I had read about drug smugglers getting more sophisticated and using “purpose built” vessels to illude the authorities, but this is the first video I had seen of one.
MIAMI – The crew of the Coast Guard Cutter Seneca, a medium-endurance cutter homeported in Boston, interdicted a drug smuggling, self-propelled semi-submersible (SPSS) vessel in the western Caribbean Sea.
Used regularly to transport illegal narcotics in the Eastern Pacific, this interdiction is the first of an SPSS in the Caribbean and the first underwater drug removal of an SPSS.
A U.S. Customs and Border Protection maritime patrol airplane spotted the SPSS while on patrol and alerted the Seneca crew of the location.
With the assistance of the Customs and Border Patrol airplane, a Seneca-based Coast Guard helicopter crew and pursuit boatcrew interdicted the SPSS and detained its crew. The SPSS sank during the interdiction, but not before a quantity of cocaine was recovered.

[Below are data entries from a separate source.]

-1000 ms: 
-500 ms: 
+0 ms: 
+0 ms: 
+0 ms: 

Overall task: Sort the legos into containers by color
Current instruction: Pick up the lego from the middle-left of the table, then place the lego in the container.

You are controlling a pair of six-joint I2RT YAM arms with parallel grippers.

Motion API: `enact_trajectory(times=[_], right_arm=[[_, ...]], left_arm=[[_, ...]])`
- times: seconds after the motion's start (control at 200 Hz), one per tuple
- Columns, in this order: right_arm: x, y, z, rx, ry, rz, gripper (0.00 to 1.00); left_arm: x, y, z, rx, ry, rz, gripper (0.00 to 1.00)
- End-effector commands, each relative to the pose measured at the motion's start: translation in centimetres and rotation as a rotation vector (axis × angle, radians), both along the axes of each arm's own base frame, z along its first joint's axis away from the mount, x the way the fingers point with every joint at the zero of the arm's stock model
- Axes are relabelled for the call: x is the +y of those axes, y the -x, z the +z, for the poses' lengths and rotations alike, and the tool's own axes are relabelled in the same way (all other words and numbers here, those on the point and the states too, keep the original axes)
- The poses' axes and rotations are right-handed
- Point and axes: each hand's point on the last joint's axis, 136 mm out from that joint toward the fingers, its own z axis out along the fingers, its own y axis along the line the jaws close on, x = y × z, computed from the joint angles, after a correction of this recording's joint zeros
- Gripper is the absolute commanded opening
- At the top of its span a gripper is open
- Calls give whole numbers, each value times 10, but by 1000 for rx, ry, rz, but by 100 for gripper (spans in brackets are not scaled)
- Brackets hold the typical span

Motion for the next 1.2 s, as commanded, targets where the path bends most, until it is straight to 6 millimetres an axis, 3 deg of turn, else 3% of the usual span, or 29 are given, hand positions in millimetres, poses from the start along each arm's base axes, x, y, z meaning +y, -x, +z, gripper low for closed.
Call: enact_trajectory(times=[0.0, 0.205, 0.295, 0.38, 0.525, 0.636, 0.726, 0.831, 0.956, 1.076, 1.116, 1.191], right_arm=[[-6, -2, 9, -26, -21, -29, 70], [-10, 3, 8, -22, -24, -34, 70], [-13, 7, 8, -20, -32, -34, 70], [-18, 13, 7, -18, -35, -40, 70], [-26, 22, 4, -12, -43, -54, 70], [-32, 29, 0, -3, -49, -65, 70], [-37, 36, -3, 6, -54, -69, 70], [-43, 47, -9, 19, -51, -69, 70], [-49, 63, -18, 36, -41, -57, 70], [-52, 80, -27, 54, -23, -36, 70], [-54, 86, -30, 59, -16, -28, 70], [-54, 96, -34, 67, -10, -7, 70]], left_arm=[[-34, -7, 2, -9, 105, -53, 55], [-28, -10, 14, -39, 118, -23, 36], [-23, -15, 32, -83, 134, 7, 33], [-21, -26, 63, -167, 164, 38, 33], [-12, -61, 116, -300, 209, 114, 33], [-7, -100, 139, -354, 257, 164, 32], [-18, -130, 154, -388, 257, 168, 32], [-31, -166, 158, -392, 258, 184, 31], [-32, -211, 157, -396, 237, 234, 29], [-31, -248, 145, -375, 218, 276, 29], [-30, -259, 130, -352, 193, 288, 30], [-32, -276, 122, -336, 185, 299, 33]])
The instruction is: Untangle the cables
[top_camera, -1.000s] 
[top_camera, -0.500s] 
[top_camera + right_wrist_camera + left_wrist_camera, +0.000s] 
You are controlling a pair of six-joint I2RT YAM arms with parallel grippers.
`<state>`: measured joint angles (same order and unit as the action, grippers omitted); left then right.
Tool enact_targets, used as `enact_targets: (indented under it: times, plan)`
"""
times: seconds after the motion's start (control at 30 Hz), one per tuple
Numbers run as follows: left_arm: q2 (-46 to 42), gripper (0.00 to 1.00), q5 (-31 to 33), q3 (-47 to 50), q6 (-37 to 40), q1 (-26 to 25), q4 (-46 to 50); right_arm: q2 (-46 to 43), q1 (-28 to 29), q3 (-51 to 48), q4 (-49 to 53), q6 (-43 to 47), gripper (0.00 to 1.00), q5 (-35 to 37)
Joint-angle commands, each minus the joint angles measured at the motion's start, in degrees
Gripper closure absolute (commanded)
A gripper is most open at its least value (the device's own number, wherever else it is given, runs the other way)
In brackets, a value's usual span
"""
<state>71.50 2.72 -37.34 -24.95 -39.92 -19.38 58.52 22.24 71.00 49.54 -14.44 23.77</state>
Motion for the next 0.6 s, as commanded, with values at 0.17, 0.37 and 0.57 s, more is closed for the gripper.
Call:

The Seneca crewmembers commenced searching for the sunken SPSS . Several Coast Guard Cutters, the Honduran Navy and FBI dive teams conducted multiple search patterns. The SPSS was located by the crew of the Coast Guard Cutter Oak using side-sonar equipment.
“The U.S. Coast Guard greatly appreciates the support and cooperation of the Honduran authorities as we worked together to recover the drugs from the sunken SPSS,” said Capt. Brendan McPherson, Seventh Coast Guard District chief of enforcement. “In addition, the technical expertise of the FBI dive team was instrumental in the success of this unique operation in international waters, far from U.S. shores, that ultimately prevented tons of cocaine from reaching our streets and neighborhoods.”
The FBI Laboratory’s Technical Dive Team from Quantico, Va., was able to recover nearly 15,000 pounds of contraband worth an estimated street value of $180 million from the sunken SPSS.
Built in the FARC-controlled jungles of Colombia, the typical SPSS is less than 100 feet in length, with 4-5 crewmembers, and carrying up to 10 metric tons of illicit cargo for distances up to 5,000 miles. Drug traffickers design SPSS to rapidly sink when they detect law enforcement thereby making contraband recovery difficult. SPSS are responsible for the movement of nearly one-third of all cocaine in the transit zone.
The U.S. Coast Guard, U.S. Navy, Customs and Border Protection, Joint Interagency Task Force South, and partner nation aircraft and vessels work together to conduct counter drug patrols in the Caribbean.
The case is under investigation. The contraband will be turned over later to other U.S. law enforcement agencies for disposition.